Copy out all the data, word for word.

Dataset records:

* * * * * * *

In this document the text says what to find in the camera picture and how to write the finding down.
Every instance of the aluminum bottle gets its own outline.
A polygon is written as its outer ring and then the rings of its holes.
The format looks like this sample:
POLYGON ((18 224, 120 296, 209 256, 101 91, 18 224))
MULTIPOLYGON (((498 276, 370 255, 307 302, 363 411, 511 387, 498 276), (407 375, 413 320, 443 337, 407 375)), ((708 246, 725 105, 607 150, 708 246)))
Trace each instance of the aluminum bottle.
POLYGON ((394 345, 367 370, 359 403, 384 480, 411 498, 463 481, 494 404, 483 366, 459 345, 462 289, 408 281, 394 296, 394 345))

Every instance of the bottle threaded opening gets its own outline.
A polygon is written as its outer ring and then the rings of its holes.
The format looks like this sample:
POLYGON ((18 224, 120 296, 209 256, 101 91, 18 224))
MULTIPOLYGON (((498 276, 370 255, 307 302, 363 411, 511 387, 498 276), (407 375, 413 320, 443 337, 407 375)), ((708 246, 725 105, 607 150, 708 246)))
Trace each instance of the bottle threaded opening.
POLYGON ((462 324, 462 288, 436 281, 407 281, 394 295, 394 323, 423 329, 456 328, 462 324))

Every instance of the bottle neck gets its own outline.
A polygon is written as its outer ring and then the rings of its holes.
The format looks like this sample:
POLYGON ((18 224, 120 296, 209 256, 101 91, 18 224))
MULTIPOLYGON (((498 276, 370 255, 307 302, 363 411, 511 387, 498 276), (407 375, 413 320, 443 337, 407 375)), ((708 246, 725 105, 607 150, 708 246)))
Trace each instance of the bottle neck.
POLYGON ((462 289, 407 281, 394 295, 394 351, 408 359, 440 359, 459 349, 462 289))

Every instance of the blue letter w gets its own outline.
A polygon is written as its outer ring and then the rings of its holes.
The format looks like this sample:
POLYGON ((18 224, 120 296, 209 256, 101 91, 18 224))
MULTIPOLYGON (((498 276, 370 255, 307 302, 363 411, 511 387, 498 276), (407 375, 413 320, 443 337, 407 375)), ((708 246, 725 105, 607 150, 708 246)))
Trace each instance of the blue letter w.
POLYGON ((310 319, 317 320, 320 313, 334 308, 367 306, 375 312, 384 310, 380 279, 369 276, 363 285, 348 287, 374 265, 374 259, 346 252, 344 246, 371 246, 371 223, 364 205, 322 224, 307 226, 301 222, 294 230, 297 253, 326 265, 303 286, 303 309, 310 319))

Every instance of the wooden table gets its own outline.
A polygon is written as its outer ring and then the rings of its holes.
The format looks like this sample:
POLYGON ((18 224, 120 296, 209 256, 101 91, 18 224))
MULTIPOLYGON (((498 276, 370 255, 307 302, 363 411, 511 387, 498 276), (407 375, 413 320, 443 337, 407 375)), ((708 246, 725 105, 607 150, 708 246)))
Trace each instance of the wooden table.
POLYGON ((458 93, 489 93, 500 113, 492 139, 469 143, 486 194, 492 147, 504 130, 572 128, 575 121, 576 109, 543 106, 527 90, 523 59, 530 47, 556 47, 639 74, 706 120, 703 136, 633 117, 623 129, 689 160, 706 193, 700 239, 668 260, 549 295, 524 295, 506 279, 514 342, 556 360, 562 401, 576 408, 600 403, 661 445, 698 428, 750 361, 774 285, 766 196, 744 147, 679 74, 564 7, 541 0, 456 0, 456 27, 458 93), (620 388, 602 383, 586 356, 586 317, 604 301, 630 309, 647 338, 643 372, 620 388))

* * * * * * *

Solved problem:
In this document the text says what to find in the camera picture and how to write the finding down.
Every instance of the aluminum bottle gets its own outline.
A polygon is written as its outer ring and then the rings of its holes.
The format looks like this sample:
POLYGON ((18 224, 120 296, 209 256, 101 91, 18 224))
MULTIPOLYGON (((498 276, 370 255, 307 302, 363 411, 511 387, 498 276), (407 375, 413 320, 443 337, 407 375)), ((708 246, 725 105, 607 150, 708 246)))
Trace each instance of the aluminum bottle.
POLYGON ((394 345, 367 370, 359 403, 384 480, 411 498, 463 481, 494 404, 483 366, 459 345, 462 289, 408 281, 394 296, 394 345))

Every instance of the bottle threaded opening gets its own outline.
A polygon is written as its outer ring and then the rings of its holes.
The format looks like this sample:
POLYGON ((18 224, 120 296, 209 256, 101 91, 18 224))
MULTIPOLYGON (((498 276, 370 255, 307 302, 363 411, 511 387, 498 276), (407 375, 413 320, 443 337, 407 375)), ((708 246, 725 105, 607 150, 708 246)))
Trace each instance of the bottle threaded opening.
POLYGON ((462 324, 462 288, 436 281, 407 281, 394 295, 394 323, 423 329, 456 328, 462 324))

Every instance of the bottle neck gets its own outline.
A polygon is written as its outer ring and then the rings of its holes.
The format looks like this sample:
POLYGON ((18 224, 120 296, 209 256, 101 91, 18 224))
MULTIPOLYGON (((498 276, 370 255, 307 302, 363 411, 511 387, 498 276), (407 375, 413 320, 443 337, 407 375)), ((708 246, 725 105, 607 150, 708 246)))
Trace each instance of the bottle neck.
POLYGON ((462 289, 407 281, 394 295, 394 351, 408 359, 440 359, 459 349, 462 289))

Every instance of the blue letter w gets its own outline.
A polygon is written as its outer ring and then the rings of its holes.
The format looks like this sample:
POLYGON ((18 224, 120 296, 209 256, 101 91, 18 224))
MULTIPOLYGON (((498 276, 370 255, 307 302, 363 411, 511 387, 498 276), (407 375, 413 320, 443 337, 407 375)), ((708 246, 725 105, 607 150, 708 246)))
Trace each instance of the blue letter w.
POLYGON ((310 319, 317 320, 320 313, 334 308, 367 306, 375 312, 384 310, 380 279, 369 276, 363 285, 348 287, 374 265, 374 259, 346 252, 344 246, 371 246, 371 223, 364 205, 322 224, 307 226, 301 222, 294 230, 297 253, 326 265, 303 286, 303 309, 310 319))

Every instance of the wooden table gets its own outline.
A polygon is written as its outer ring and then the rings of its holes.
The format looks like this sample:
POLYGON ((18 224, 120 296, 209 256, 101 91, 18 224))
MULTIPOLYGON (((498 276, 370 255, 307 302, 363 411, 511 387, 498 276), (407 375, 413 320, 443 337, 407 375)), ((708 246, 725 105, 607 150, 708 246)))
Trace each instance of the wooden table.
POLYGON ((458 93, 489 93, 500 113, 492 139, 469 143, 486 194, 492 147, 504 130, 572 128, 575 121, 576 109, 543 106, 527 90, 523 59, 530 47, 556 47, 639 74, 706 120, 703 136, 633 117, 623 129, 689 160, 706 193, 700 239, 668 260, 549 295, 524 295, 506 279, 514 342, 556 360, 562 401, 576 408, 600 403, 661 445, 698 428, 750 361, 774 285, 766 196, 744 147, 679 74, 564 7, 541 0, 456 0, 456 27, 458 93), (620 388, 602 383, 586 356, 586 317, 604 301, 630 309, 647 338, 643 372, 620 388))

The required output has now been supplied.